Task to complete:
Please quote exactly the opening lines of the data, from the first line to the one where "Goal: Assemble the" appears.

Recorded data:

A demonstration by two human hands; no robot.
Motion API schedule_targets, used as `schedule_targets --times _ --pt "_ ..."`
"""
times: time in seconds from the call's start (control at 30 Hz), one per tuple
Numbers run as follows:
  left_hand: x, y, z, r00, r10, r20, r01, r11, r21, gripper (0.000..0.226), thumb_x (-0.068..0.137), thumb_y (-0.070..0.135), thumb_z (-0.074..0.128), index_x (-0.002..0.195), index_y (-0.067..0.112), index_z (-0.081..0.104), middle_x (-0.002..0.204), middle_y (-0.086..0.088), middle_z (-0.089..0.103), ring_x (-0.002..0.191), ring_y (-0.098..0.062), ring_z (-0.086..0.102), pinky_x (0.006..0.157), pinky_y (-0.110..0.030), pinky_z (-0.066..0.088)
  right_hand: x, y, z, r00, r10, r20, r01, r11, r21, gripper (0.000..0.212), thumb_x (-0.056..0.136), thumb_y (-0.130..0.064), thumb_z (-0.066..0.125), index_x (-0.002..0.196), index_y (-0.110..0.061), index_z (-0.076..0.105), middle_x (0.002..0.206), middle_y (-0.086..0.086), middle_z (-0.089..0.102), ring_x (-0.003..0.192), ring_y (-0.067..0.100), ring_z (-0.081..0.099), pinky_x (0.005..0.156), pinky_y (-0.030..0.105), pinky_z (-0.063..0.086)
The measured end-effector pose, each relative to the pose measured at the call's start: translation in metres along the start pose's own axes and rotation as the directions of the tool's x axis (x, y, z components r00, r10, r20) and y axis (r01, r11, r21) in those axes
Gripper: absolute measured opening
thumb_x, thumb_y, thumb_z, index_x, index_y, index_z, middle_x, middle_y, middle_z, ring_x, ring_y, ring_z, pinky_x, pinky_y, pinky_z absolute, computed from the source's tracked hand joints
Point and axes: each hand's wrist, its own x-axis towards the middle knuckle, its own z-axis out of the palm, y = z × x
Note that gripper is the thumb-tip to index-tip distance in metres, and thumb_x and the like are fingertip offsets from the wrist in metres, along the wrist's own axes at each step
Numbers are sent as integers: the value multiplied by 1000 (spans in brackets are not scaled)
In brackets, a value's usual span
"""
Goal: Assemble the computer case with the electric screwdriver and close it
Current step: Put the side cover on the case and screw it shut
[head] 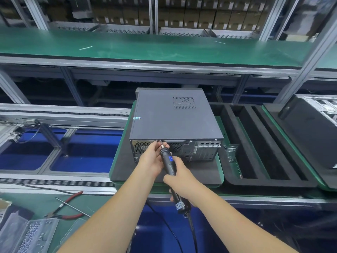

Result of the task:
A demonstration by two human hands; no robot.
Motion API schedule_targets, used as `schedule_targets --times _ --pt "_ ..."`
"""
times: time in seconds from the call's start (control at 30 Hz), one per tuple
Numbers run as follows:
  left_hand: x, y, z, r00, r10, r20, r01, r11, r21, gripper (0.000..0.226), thumb_x (-0.068..0.137), thumb_y (-0.070..0.135), thumb_z (-0.074..0.128), index_x (-0.002..0.195), index_y (-0.067..0.112), index_z (-0.081..0.104), middle_x (-0.002..0.204), middle_y (-0.086..0.088), middle_z (-0.089..0.103), ring_x (-0.002..0.191), ring_y (-0.098..0.062), ring_z (-0.086..0.102), pinky_x (0.006..0.157), pinky_y (-0.110..0.030), pinky_z (-0.066..0.088)
  right_hand: x, y, z, r00, r10, r20, r01, r11, r21, gripper (0.000..0.212), thumb_x (-0.056..0.136), thumb_y (-0.130..0.064), thumb_z (-0.066..0.125), index_x (-0.002..0.196), index_y (-0.110..0.061), index_z (-0.076..0.105), middle_x (0.002..0.206), middle_y (-0.086..0.086), middle_z (-0.089..0.102), ring_x (-0.003..0.192), ring_y (-0.067..0.100), ring_z (-0.081..0.099), pinky_x (0.005..0.156), pinky_y (-0.030..0.105), pinky_z (-0.063..0.086)
The measured end-effector pose, each relative to the pose measured at the call's start: translation in metres along the start pose's own axes and rotation as the directions of the tool's x axis (x, y, z components r00, r10, r20) and y axis (r01, r11, r21) in those axes
Gripper: absolute measured opening
thumb_x, thumb_y, thumb_z, index_x, index_y, index_z, middle_x, middle_y, middle_z, ring_x, ring_y, ring_z, pinky_x, pinky_y, pinky_z absolute, computed from the source's tracked hand joints
Point and axes: each hand's wrist, its own x-axis towards the middle knuckle, its own z-axis out of the palm, y = z × x
Note that gripper is the thumb-tip to index-tip distance in metres, and thumb_x and the like are fingertip offsets from the wrist in metres, along the wrist's own axes at each step
Numbers are sent as integers: the value multiplied by 1000 (spans in brackets are not scaled)
In brackets, a value's usual span
"""
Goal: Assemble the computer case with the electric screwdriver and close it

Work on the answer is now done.